Brytyjski dziennik "The Guardian" donosi, na podstawie najnowszych danych agencji Frontex, że w pierwszym kwartale 2025 roku liczba nielegalnych przekroczeń granic Unii Europejskiej spadła o 30% w porównaniu z analogicznym okresem roku poprzedniego, co oznacza niemal 33 600 mniej odnotowanych przypadków. Największy spadek, wynoszący 64%, zaobserwowano na trasach prowadzących przez Albanię, Serbię, Czarnogórę i Macedonię Północną.
Serwis podaje, że chociaż na migrację wpływa wiele czynników, takich jak warunki pogodowe czy konflikty zbrojne, organizacje praw człowieka wskazują, że ten spadek może być wynikiem polityki odstraszania prowadzonej przez UE oraz umów z krajami spoza wspólnoty, takimi jak Libia i Tunezja. W tych krajach migranci i uchodźcy często doświadczają poważnych naruszeń praw człowieka, w tym przemocy fizycznej, przemocy seksualnej i arbitralnych zatrzymań.
Mniej nielegalnych imigrantów. "Polska może na tym trendzie zyskać"
Choć Polska nie znajduje się na głównych trasach nielegalnej migracji, spadek liczby przekroczeń granic Unii Europejskiej może mieć dla niej pośrednie znaczenie. Eksperci wskazują, że mniejsza presja migracyjna na południowe granice UE może wpłynąć na złagodzenie wewnątrz-unijnych napięć dotyczących polityki azylowej i obowiązkowej relokacji uchodźców – tematów, wobec których Polska konsekwentnie zajmuje krytyczne stanowisko.
W ostatnich latach kluczowym wyzwaniem migracyjnym dla Polski była sytuacja na granicy z Białorusią, gdzie migranci byli instrumentalnie wykorzystywani przez reżim Aleksandra Łukaszenki. W tym kontekście ograniczenie napływu nielegalnych migrantów do całej Unii może pozwolić Polsce na większe skupienie się na bezpieczeństwie własnych granic i rozwijaniu kontrolowanej migracji zarobkowej.

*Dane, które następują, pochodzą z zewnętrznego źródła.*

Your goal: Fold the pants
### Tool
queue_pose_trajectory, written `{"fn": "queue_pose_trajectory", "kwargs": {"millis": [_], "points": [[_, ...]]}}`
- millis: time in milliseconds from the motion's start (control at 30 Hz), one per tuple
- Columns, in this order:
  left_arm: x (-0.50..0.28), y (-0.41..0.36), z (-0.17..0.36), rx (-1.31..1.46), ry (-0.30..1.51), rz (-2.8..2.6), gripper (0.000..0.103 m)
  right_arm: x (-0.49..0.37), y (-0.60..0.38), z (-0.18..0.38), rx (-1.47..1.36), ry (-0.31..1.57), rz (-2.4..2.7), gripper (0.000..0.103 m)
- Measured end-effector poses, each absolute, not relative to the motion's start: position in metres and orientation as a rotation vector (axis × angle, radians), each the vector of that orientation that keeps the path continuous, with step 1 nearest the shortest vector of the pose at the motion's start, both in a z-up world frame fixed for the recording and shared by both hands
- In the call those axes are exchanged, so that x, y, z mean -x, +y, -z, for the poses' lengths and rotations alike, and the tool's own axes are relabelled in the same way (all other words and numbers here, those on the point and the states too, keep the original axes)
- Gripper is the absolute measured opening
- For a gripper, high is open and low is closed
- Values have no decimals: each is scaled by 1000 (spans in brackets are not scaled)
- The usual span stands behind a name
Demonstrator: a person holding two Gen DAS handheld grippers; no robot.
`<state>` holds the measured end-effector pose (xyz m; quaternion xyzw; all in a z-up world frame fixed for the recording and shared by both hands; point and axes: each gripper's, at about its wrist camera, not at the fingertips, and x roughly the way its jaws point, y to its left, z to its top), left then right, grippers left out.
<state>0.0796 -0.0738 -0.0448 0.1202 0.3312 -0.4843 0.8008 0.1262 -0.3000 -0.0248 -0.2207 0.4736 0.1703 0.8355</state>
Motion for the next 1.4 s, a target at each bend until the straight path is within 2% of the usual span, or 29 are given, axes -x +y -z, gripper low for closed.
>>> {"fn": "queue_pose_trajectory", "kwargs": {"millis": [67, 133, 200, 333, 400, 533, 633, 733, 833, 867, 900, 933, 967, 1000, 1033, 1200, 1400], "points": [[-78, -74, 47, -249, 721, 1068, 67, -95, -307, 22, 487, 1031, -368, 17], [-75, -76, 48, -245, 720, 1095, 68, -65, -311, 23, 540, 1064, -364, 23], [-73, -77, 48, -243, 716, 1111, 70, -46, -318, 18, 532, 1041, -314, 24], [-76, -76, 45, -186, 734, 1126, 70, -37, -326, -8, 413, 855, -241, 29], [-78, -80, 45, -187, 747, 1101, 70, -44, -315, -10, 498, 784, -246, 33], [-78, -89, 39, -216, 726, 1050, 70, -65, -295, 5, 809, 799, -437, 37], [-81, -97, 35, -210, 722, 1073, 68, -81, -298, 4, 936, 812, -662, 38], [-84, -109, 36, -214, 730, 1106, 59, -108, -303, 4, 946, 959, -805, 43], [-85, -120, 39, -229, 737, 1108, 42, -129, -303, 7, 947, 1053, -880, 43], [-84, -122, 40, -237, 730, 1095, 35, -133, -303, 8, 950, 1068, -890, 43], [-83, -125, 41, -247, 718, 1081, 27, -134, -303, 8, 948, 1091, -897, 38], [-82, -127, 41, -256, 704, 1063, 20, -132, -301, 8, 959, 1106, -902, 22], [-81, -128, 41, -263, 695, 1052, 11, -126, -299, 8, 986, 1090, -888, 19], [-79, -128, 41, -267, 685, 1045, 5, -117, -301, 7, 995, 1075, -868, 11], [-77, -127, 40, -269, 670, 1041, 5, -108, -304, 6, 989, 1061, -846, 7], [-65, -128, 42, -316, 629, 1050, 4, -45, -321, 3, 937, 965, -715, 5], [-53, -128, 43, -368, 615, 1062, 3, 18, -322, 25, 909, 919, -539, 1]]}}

Nielegalni imigranci. W pierwszym kwartale 2025 roku zginęło co najmniej 555 osób
Judith Sunderland z Human Rights Watch podkreśla, że spadek liczby migrantów nie oznacza zmniejszenia się ich liczby na świecie, lecz raczej ich zatrzymanie w trudnych warunkach poza granicami UE. Allison West z Europejskiego Centrum Praw Konstytucyjnych i Praw Człowieka (ECCHR) dodaje, że te praktyki mogą stanowić zbrodnie przeciwko ludzkości, a UE jest współodpowiedzialna za te nadużycia.The Guardian
Organizacja Międzynarodowa ds. Migracji (IOM) odnotowała, że w pierwszym kwartale 2025 roku co najmniej 555 osób zginęło podczas prób przeprawy przez Morze Śródziemne lub Atlantyk do Europy. UNICEF poinformował również, że w ciągu ostatniej dekady około 3 500 dzieci zginęło lub zaginęło na centralnym szlaku śródziemnomorskim.The Guardian
"The Guardian" podaje, że organizacje humanitarne apelują do UE o priorytetowe traktowanie humanitarnych polityk migracyjnych oraz o stworzenie bezpiecznych i legalnych dróg migracji, aby zapobiec dalszym tragediom i naruszeniom praw człowieka.